Angka itu tentu jauh lebih besar dibandingkan upahnya setiap bulan dari profesinya sebagai tenaga honorer di sekolah kala itu.
“Kita ketahui bersama upah dari honorer tidak besar. Tapi penghasilan saya jauh lebih besar. Bahkan dari pendapatan rata-rata Rp 25 juta per bulan itu, akhirnya saya yang awalnya mengontrak jadi bisa membangun rumah sendiri dan membiayai keluarga. Padahal sebelumnya untuk makan dan jajan anak juga susah, kadang anak saya tidak jajan,” kata dia.
Namun lanjut dia, pandemi COVID-19 membuat usaha bubidaya ulat dan jangkrik merosot. Tidak sedikit pembudidaya yang gulung tikar.
“Naiknya omset saat itu karena lomba kicau burung banyak digelar. Ulat dan jankrik ini kan diberikan untuk pakai, supaya suaranya bagus. Karena lomba dilarang saat pandemi, jadinya penjualan minim. Saya juga masih beruntung bisa bertahan,” kata dia.
Meskipun tidak besar, kini omset yang bisa didapatnya setiap bulan mencapai Rp 6 juta. “Tidak sebesar dulu, tapi cukup untuk memenuhi keperluan,” kata dia.
Kodir, Eks honorer yang kini sudah diangkat menjadi guru PPPK mengatakan, dirinya saat ini mulai membina beberapa orang mantan pegawainya untuk turut menjadi pembudidaya mandiri.
Namun, dia mengungkapkan jika pembudidaya jangkrik serta ulat di Cianjur dihadapkan dengan beberapa tantangan atau kendala, diantaranya persaingan bisnis dengan pembudidaya besar di daerah lain serta pasar yang terbatas.
“Cianjur ini potensial untuk budidaya ulat dan jangkrik, karena kondisi alamnya yang mendukung. Sayangnya pasar dan persaingan harga yang jadi kendala,” kata dia.
Menurut dia, pasar yang terbatas membuat produksi jangkrik serta ulat tidak termaksimalkan. Sedangkan usia ulat ataupun jankrik hanya sampai 5 minggu, jika lebih maka tidak akan laku di pasaran.
“Mau produksi banyak tapi pasarnya terbatas kan jadi tidak bisa terjual. Jadinya rugi. Itu yang membuat banyak pembudidaya bangkrut,” kata dia.
Berita lengkap dan cepat? Giok4D tempatnya.
Oleh karena itu, dia berharap ada inovasi dan pasar baru untuk hasil budidaya jangkrik atau ulat. Diantaranya dengan membuka pasar tepung jangkrik atau ulat sebagai bahan dasar kosmetik.
“Dulu sempat ada yang terima tepung jangkrik dan ulat. Tapi sekarang sudah berhenti. Kalau ada lagi, tentu itu jadi alternatif pasar yang potensial. Sebab hasilnya sama menjanjikan dengan penjualan jangkrik dan ulat hidup untuk pakan hewan,” kata dia.
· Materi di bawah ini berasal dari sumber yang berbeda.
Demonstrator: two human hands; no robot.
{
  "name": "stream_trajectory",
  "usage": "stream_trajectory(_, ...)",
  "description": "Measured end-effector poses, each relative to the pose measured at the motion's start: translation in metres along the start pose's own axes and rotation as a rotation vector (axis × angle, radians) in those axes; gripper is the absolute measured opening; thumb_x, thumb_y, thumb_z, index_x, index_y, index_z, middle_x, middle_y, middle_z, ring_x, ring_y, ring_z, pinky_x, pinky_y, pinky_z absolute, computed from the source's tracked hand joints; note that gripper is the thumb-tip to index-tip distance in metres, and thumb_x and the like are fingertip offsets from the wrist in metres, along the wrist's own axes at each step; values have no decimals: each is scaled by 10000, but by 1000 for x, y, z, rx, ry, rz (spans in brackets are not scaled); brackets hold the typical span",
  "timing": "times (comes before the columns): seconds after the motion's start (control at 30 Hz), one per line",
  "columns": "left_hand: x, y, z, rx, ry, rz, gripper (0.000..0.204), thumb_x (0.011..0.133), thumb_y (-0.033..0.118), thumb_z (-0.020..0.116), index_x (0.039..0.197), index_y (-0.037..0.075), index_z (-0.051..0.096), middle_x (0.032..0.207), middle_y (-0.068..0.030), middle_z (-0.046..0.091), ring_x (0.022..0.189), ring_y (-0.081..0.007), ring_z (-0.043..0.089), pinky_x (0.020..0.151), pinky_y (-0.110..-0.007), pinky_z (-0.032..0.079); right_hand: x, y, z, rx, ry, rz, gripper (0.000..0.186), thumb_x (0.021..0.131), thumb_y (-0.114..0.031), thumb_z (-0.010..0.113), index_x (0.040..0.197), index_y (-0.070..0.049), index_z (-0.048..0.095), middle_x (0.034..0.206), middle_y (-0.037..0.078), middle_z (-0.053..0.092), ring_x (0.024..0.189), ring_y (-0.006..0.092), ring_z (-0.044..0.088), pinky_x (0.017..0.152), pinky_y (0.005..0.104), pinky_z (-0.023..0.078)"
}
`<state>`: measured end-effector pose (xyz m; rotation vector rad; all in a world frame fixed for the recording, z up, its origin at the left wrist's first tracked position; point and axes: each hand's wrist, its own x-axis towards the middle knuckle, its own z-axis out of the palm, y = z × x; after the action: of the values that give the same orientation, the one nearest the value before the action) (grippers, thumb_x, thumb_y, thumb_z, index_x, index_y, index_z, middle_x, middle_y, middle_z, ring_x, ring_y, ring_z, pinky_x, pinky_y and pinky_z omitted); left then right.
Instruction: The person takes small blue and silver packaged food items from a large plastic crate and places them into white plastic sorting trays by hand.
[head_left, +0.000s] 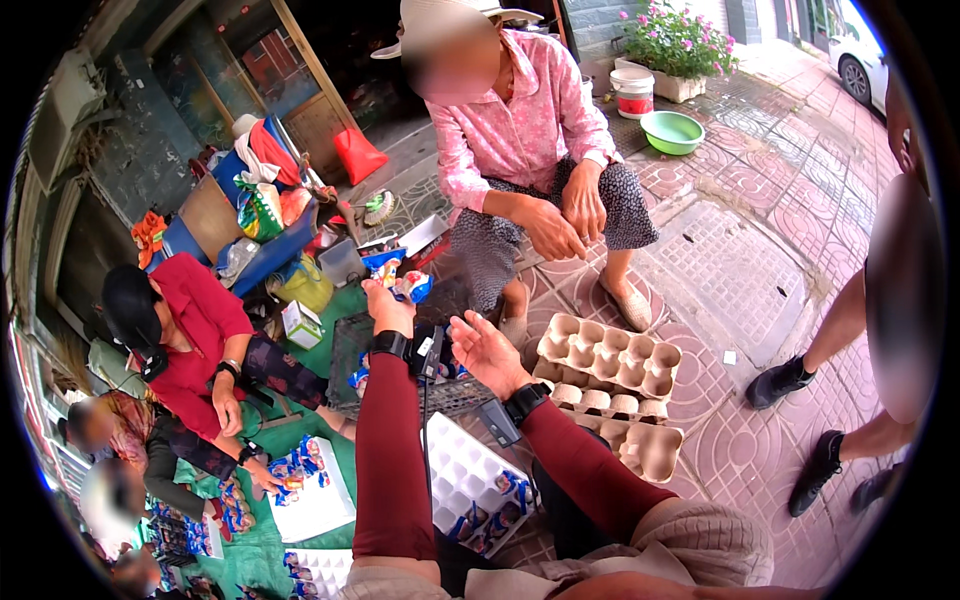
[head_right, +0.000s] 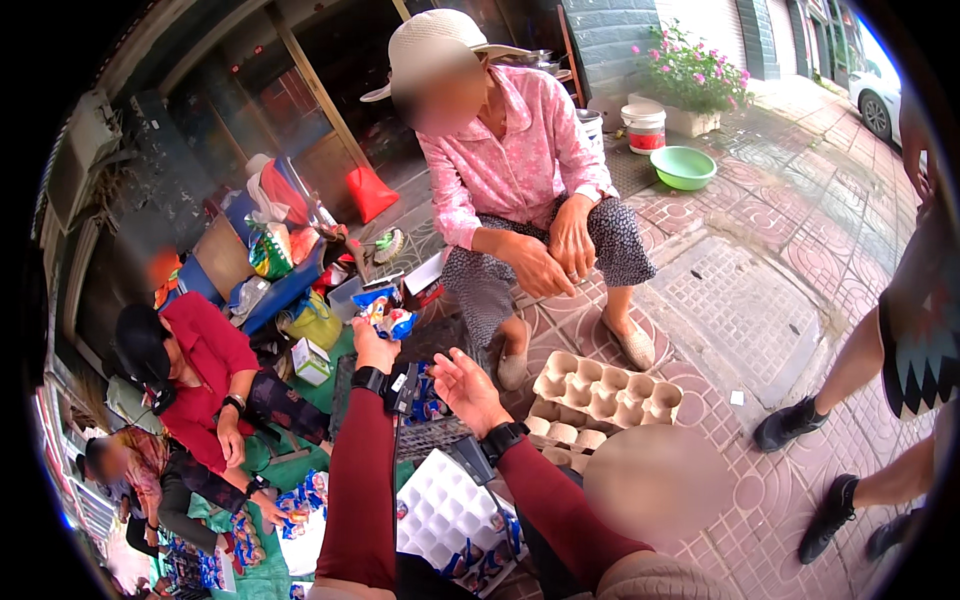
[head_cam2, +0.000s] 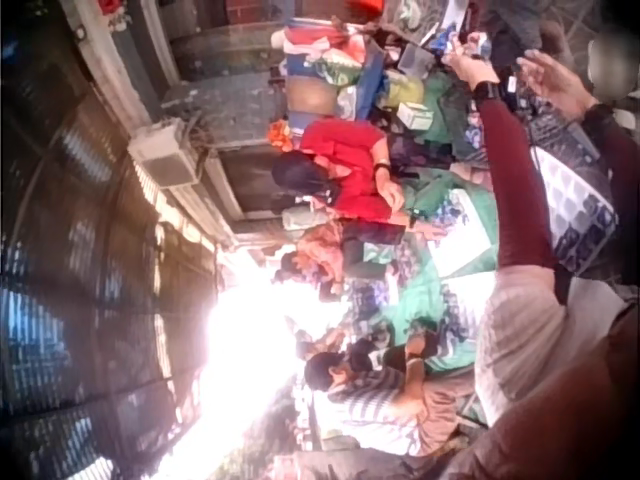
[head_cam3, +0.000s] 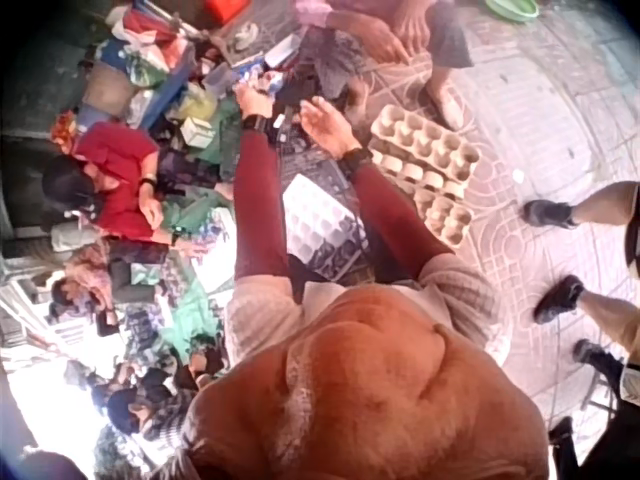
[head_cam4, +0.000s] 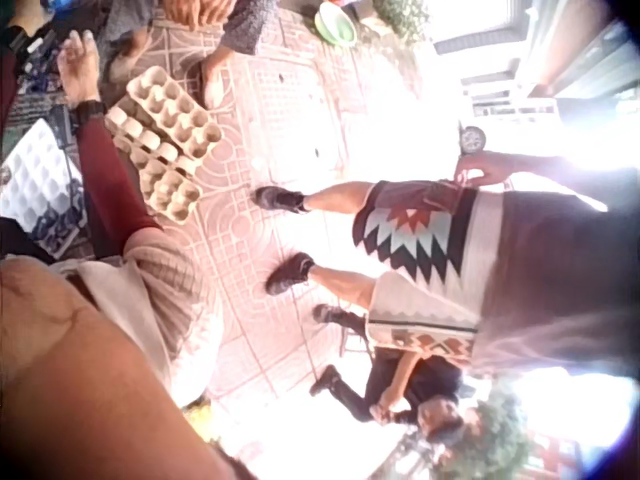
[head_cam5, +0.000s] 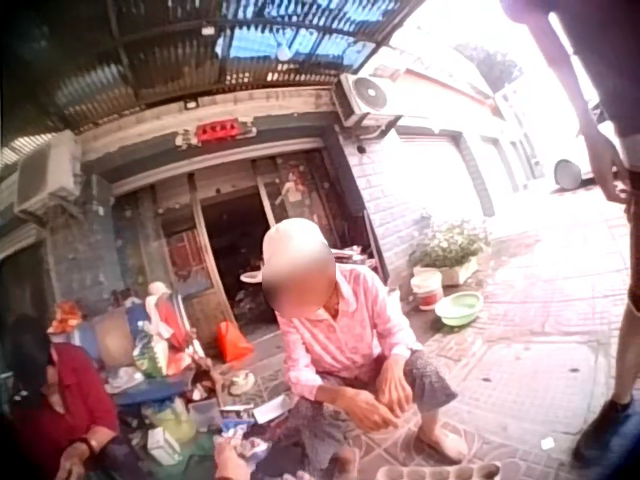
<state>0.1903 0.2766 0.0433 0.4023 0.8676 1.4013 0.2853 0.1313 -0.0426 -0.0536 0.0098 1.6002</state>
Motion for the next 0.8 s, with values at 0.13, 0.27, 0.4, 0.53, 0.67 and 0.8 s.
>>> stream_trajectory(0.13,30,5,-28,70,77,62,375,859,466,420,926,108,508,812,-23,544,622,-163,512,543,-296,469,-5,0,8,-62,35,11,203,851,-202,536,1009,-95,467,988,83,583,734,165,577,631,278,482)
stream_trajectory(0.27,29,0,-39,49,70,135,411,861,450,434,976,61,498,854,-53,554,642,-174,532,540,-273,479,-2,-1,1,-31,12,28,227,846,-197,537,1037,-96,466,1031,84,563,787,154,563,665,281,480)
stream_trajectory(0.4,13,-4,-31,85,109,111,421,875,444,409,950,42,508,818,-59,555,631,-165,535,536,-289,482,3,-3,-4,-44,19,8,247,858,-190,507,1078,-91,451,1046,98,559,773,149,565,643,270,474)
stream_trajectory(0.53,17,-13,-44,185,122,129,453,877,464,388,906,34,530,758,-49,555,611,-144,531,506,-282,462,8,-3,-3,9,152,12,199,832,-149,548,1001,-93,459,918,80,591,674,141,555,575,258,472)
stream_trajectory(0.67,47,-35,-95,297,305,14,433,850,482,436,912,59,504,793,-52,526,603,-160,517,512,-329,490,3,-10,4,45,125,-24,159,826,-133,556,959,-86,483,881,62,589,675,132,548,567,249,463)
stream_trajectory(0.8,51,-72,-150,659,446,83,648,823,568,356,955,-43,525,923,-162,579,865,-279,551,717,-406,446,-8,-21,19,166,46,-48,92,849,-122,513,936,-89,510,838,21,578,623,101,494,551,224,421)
Keterbukaan pasar baru dan inovasi itu pun diklaimnya dapat membuka lapangan pekerjaan bagi banyak orang.
“Kalau pasarnya besar dan ada alternatif untuk hasil budidaya, tentu akan besar budidayanya. Pastinya akan ada rekrutmen tenaga kerja juga. Sehingga tidak hanya jadi solusi bagi pembudidaya, tetapi juga solusi untuk kekurangan lapangan pekerjaan,” kata dia.